__YOUR GOAL__: Wherever the listing has a line with the string "arms", copy that line out.

__SOURCE DATA__:
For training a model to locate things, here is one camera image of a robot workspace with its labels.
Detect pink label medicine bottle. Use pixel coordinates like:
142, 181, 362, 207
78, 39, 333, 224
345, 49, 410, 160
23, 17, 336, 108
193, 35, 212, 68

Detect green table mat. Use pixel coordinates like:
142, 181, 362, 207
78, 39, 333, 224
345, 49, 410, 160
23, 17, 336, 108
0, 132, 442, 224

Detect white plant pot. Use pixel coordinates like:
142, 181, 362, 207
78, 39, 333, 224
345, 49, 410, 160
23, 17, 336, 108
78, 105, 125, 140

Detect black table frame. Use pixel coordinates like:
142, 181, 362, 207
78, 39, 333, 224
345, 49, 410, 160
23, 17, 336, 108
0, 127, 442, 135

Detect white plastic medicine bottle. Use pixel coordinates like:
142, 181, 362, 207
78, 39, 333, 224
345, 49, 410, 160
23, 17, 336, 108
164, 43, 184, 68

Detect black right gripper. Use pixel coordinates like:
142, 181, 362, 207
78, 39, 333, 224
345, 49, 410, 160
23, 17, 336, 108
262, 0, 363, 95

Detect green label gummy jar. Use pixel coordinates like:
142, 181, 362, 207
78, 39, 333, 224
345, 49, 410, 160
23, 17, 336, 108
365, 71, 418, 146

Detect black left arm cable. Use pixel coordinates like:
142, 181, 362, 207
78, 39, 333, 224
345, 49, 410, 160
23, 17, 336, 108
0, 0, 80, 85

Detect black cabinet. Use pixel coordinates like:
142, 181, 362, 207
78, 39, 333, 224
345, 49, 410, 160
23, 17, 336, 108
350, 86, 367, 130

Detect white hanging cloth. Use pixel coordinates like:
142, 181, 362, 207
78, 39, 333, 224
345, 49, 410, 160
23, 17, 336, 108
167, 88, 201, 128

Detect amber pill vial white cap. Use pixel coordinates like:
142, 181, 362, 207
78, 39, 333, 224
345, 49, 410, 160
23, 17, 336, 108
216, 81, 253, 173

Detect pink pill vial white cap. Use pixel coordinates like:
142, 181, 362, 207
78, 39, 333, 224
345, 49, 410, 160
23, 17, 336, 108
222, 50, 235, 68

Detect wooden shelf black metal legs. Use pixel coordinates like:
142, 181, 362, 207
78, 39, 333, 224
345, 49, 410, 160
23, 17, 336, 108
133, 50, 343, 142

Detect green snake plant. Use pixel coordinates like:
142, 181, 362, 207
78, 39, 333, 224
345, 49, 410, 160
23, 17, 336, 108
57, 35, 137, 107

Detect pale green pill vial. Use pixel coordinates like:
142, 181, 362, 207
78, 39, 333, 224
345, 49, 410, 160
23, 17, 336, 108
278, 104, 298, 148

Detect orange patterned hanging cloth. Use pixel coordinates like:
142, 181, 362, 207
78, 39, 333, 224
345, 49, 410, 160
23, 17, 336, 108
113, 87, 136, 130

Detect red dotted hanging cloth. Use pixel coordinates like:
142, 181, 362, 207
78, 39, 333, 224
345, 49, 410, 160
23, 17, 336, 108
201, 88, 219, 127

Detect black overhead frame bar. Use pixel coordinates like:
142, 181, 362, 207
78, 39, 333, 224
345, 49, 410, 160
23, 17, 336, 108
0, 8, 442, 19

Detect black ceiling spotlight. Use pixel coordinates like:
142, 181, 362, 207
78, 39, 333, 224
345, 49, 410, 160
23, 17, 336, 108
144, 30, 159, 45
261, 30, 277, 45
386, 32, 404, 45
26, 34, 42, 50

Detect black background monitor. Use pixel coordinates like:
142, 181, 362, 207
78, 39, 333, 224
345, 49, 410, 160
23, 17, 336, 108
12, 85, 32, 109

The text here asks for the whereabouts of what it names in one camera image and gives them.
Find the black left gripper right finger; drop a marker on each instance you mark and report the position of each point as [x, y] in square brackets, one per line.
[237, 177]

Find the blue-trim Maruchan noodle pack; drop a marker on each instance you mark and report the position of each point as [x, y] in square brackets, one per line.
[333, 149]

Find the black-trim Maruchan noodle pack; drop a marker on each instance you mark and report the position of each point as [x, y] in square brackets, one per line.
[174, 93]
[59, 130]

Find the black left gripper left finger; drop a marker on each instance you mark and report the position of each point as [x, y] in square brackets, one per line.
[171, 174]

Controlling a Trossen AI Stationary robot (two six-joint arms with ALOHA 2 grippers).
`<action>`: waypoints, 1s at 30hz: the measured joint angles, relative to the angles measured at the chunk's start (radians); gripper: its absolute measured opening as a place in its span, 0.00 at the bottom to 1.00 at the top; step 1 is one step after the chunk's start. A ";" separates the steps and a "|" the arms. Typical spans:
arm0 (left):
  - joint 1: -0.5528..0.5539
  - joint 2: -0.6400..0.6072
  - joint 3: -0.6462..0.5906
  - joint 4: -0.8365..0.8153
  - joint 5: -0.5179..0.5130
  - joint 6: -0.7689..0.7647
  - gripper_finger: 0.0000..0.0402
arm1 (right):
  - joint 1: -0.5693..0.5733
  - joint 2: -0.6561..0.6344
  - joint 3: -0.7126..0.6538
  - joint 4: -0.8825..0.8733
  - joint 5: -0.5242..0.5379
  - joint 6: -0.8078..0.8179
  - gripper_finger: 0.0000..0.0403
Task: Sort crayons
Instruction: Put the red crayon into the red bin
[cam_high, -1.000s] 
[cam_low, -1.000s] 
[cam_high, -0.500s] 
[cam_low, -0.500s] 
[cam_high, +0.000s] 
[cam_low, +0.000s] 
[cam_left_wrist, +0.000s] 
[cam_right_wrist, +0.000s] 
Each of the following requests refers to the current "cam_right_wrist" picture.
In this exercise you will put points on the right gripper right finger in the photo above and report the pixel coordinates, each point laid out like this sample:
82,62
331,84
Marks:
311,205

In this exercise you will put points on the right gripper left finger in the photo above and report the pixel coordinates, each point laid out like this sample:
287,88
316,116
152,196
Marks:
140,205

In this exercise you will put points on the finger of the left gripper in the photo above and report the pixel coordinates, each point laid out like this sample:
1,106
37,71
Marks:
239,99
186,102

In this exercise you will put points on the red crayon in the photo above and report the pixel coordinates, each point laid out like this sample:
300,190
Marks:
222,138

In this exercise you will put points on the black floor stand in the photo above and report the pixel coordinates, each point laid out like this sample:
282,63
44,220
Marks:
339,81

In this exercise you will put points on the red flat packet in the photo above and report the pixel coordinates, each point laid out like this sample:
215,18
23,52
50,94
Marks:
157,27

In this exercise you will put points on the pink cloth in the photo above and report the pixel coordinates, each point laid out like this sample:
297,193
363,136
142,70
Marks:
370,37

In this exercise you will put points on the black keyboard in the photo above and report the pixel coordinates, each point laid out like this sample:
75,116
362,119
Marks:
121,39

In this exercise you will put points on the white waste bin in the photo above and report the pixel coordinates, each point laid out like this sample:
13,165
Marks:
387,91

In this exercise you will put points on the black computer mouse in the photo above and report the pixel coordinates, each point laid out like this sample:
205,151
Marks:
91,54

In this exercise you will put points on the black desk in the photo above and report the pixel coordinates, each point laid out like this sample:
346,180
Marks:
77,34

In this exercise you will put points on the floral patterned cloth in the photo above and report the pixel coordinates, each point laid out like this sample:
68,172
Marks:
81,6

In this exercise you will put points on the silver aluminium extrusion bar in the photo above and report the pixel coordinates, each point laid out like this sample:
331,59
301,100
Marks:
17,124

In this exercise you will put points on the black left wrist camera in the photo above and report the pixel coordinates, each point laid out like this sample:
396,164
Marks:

__RESPONSE BOX__:
Controlling a Trossen AI Stationary robot (two six-joint arms with ALOHA 2 grippers).
`<action>`: waypoints, 1s at 30hz: the measured joint angles, relative to the angles measured at the chunk's start (radians); gripper: its absolute measured opening as a place in its span, 0.00 at the bottom to 1.00 at the top; step 1 is one step after the chunk's start. A ";" separates the steps and a "|" the arms. Typical spans:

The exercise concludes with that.